Frequent Renegotiation and Non-Ratification of Treaties: The U.S. diplomatic history is marked by numerous instances where treaties were signed but not ratified, or where the U.S. reserved the right to renegotiate or withdraw—such as the failure to ratify the 1911 Reciprocity Treaty with Canada or the 1927 Naval Disarmament Conference in Geneva, which ended without agreement.
Zuckerberg
The Social Network (2010). Chronicling the creation of Facebook, this film shows Mark Zuckerberg’s shifting relationships and agreements with co-founders and early partners. The story is marked by frequent renegotiation, legal disputes, and Zuckerberg’s readiness to change or exit agreements as the business evolves, reflecting the American logic of flexibility and ongoing negotiation.
League of Nations
U.S. Refusal to Join the League of Nations (1919): After World War I, President Woodrow Wilson negotiated the Treaty of Versailles, which included the League of Nations. However, the U.S. Senate refused to ratify the treaty, and the United States never joined the League, demonstrating a reluctance to commit to binding international agreements that could limit national autonomy.
Paris Climate Agreement
Withdrawal from the Paris Climate Agreement (2017): Although not in the search results, this modern example fits the pattern: the U.S. entered the Paris Agreement on climate change but later withdrew, asserting the right to exit when national interests were perceived to be at stake.
McDonald brothers
The Founder (2016). This film tells the story of Ray Kroc and the McDonald brothers.
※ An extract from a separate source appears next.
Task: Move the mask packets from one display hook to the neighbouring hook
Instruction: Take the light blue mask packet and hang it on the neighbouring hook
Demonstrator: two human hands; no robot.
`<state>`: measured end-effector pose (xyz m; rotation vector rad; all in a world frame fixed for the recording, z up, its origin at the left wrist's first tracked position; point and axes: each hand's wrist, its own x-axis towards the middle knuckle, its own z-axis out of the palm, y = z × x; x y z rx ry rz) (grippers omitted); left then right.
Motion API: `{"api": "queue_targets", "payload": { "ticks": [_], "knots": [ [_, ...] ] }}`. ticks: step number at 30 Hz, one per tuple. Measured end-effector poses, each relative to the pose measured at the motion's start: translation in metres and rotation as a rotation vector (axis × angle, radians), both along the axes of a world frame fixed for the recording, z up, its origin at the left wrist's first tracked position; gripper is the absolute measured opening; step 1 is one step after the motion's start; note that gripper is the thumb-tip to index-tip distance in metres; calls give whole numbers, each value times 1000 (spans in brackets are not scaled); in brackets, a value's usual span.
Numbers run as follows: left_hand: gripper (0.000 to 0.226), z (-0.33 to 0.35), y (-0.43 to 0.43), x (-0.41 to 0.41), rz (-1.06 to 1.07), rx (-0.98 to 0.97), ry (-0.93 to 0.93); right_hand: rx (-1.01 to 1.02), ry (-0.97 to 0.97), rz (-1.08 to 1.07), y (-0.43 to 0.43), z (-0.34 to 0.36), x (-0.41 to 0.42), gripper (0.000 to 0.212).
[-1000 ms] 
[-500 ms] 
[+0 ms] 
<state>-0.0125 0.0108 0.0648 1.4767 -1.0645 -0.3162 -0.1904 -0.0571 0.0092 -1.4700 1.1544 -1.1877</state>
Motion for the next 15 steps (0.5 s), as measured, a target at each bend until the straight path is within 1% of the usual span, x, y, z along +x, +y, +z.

Kroc enters into an agreement with the brothers to franchise their restaurant, maintains constant contact as the business grows, but ultimately finds ways to change the terms and force the original owners out. The movie highlights how agreements can be transactional, with parties reserving the right to alter or exit arrangements when it suits their interests.
Roommate Agreement
On The Big Bang Theory, an American television show about a group of physicists and the girl next door, two of the main characters share an apartment together. In order to ensure that things run smoothly from the beginning one of the roommates drafts a roommate agreement that outlines all of the rules by which the two characters will abide.
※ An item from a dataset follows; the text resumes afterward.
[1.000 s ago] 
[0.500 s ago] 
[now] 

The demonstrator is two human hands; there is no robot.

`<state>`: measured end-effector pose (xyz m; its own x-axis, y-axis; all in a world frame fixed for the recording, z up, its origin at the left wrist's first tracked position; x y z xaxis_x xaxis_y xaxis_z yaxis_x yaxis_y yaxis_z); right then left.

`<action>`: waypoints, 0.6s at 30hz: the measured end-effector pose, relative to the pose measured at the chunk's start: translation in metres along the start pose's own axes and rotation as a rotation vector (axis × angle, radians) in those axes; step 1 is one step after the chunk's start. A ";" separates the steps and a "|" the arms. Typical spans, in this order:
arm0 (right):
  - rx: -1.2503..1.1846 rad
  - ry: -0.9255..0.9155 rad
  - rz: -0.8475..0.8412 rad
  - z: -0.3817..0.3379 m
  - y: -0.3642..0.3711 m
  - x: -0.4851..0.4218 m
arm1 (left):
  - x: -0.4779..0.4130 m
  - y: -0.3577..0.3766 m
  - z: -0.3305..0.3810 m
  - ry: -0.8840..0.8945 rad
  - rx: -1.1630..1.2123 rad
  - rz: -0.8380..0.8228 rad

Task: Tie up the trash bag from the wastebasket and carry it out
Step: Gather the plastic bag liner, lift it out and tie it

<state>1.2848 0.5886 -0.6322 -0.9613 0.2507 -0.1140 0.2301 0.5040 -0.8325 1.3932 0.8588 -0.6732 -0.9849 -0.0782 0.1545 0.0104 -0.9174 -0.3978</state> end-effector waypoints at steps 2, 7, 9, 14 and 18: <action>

Additionally, anytime there is a change in the characters’ status (for example, if one of them starts dating), this roommate will write a modified version of the agreement to accommodate the new arrangement.
However, the second roommate hates having a fixed list of rules, and rather than being a way to solve disputes, the roommate agreement actually becomes the source of many arguments.
Hesitation
In American culture, waiting until you have all of the information is considered so negative that there are many popular phrases and quotes that warn against this behavior. Some of the best known follow:
“He who hesitates is lost” – a person who spends too much time deliberating before acting will lose the chance to act at all. The first use of this phrase in the United States was in 1858 in The Autocrat of the Breakfast Table by Oliver Wendell Holmes, although the phrase was first used in England in 1712 in Cato by Joseph Addison.
Liars always hesitate – a person who hesitates before speaking is probably not telling the truth.
“Check in regularly”
On her blog The Fast Track, Alison Green posted the topic “How to Succeed When Deadlines and Priorities Constantly Change.” Green writes:
“Additionally, check in with your manager regularly about your priorities. It’s frustrating to focus on Project A all week, only to find out on Thursday that your manager knew on Tuesday that Project B was going to take priority.
So if you’re finding that you’re not getting updates about changes as quickly as you should, put the onus on yourself to touch base frequently to share what you’re working on and how you’re prioritizing and find out if anything should change.”
Iteration
The term iteration has become common within American companies: to communicate several or many communications, back and forth, between two or more parties, in which information is exchanged, decisions made, activities (action items or more simply actions) agreed to.
Merriam-Webster online defines iteration as a procedure in which repetition of a sequence of operations yields results successively closer to a desired result.
Americans iterate, some intensely so. It allows them to maintain flexibility, to ensure information flow, to discriminate between what is important and unimportant, to reduce risk. Like any strength, however, it can be inflationary: too much communication, too little action.
Instead of front-loading an agreement with in-depth discussion about the details, Americans iterate.
Information Overload
Much more than Germans, Americans suffer from a condition they call information overload. If Americans receive all of the information about a project right from the beginning, they’ll try to reduce the information by ignoring anything that doesn’t seem immediately important. Ultimately they will typically only remember the pieces that seem most pertinent to them.
When information is important, Americans tend to give it away in small pieces, stressing each item individually. This way, no matter how much the other person suffers from information overload he/she is certain to remember the material.
Information overload: an excess of incoming information, as might confront a pedestrian on a crowded city street, that forces one to be selective in the information received and retained; an overwhelming feeling upon the receipt or collection of an indigestible or incomprehensible amount of information, the feeling of being faced with an amount of data that one has no hope of completely processing.
This phrase was popularized by Alvin Toffler in 1970.